**Work required**: The result should be an exact copy of only the lines from the one with "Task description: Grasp" through the last line of the data below, with pictures omitted.

**Provided material**:
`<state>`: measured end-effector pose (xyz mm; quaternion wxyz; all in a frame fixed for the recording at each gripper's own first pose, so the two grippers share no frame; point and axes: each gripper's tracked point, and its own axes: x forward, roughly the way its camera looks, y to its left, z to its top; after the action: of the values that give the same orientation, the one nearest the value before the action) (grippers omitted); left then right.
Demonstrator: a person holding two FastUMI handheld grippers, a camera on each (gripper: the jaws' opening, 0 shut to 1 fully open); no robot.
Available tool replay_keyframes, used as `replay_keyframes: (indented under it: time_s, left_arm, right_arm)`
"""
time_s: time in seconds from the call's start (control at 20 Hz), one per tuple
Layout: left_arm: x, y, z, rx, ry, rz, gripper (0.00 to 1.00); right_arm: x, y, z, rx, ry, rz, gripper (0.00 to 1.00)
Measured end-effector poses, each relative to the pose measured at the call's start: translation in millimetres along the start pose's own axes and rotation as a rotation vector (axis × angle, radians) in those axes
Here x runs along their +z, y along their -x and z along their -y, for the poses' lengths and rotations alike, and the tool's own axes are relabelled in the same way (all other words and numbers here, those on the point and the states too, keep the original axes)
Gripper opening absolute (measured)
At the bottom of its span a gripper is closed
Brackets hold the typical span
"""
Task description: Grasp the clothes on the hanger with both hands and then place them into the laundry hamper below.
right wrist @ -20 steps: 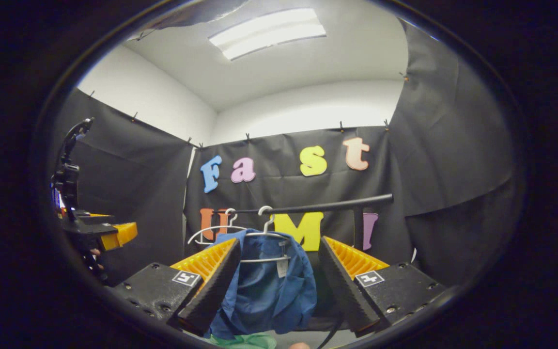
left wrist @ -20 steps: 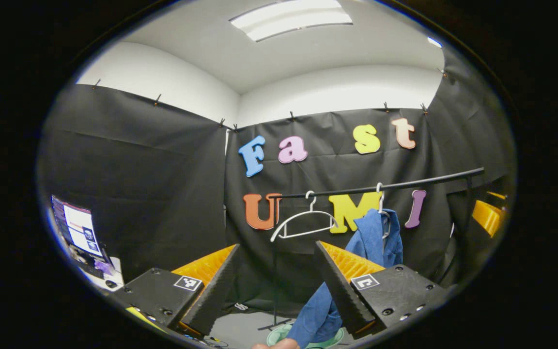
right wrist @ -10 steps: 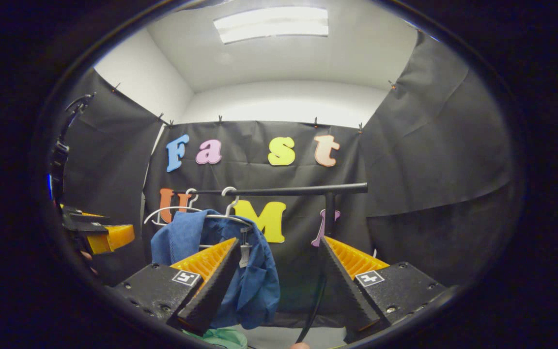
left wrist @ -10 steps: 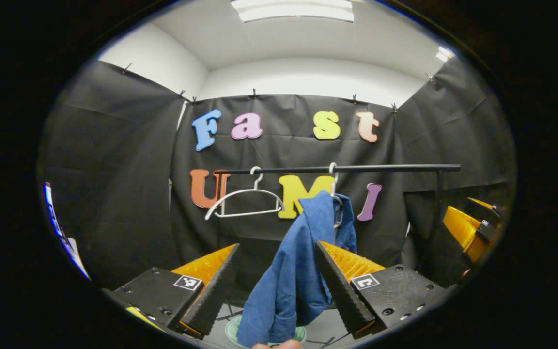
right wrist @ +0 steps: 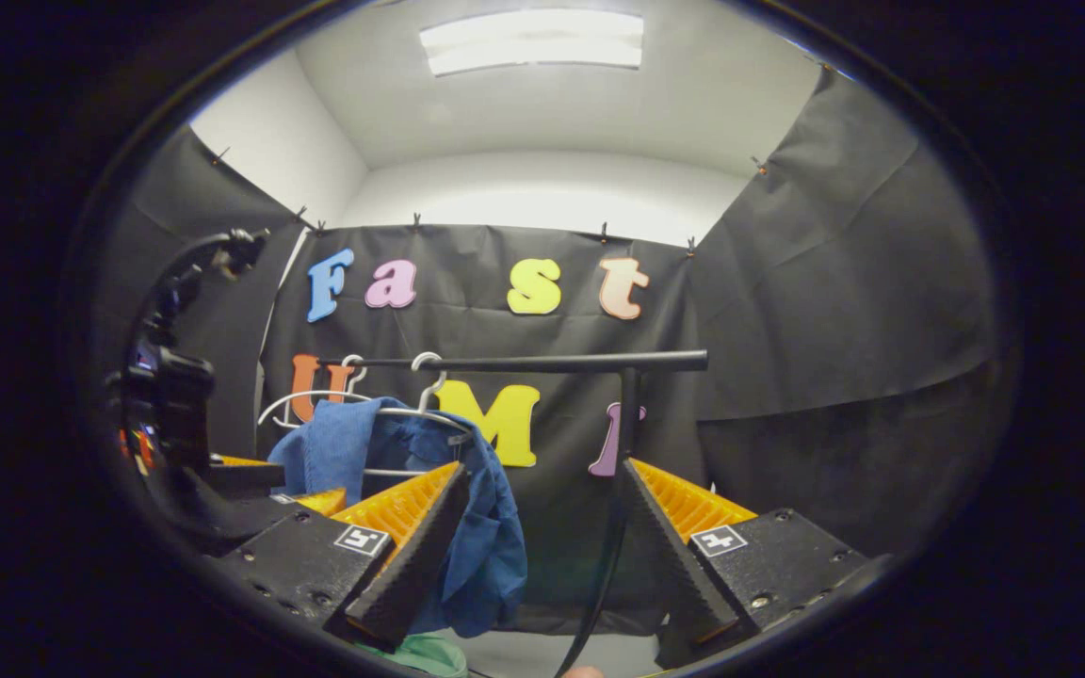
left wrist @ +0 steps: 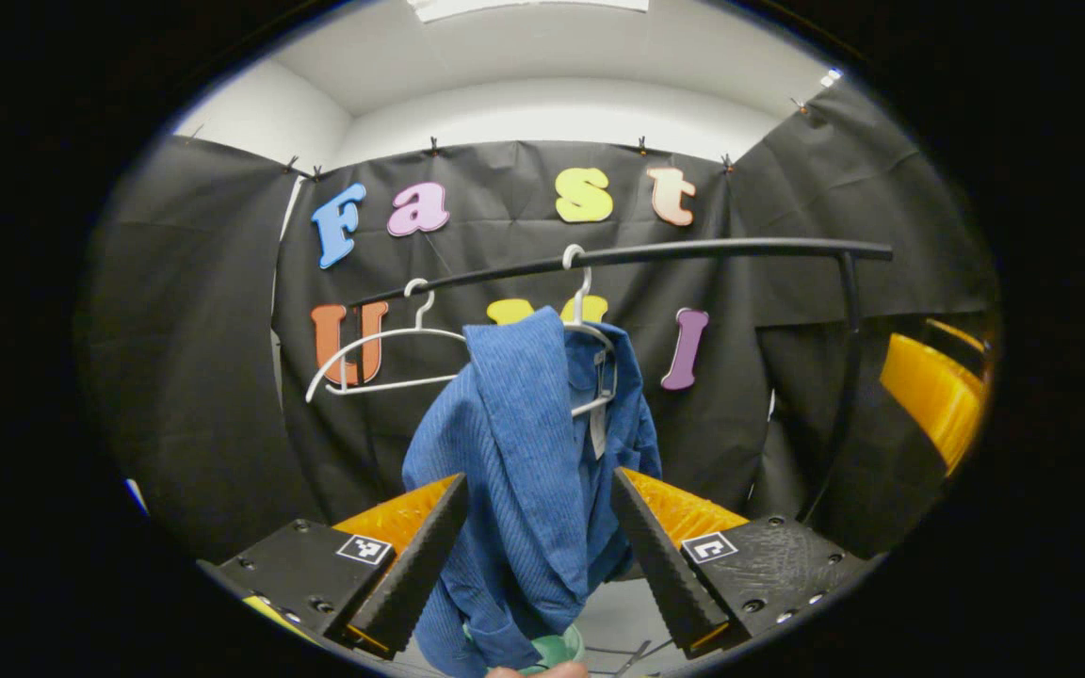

**Result of this exercise**:
Task description: Grasp the clothes on the hanger with both hands and then place them into the laundry hamper below.
right wrist @ -20 steps: 
left wrist @ -20 steps: 
right wrist @ -10 steps: 
left wrist @ -10 steps: 
right wrist @ +0 steps: 
left wrist @ +0 steps: 

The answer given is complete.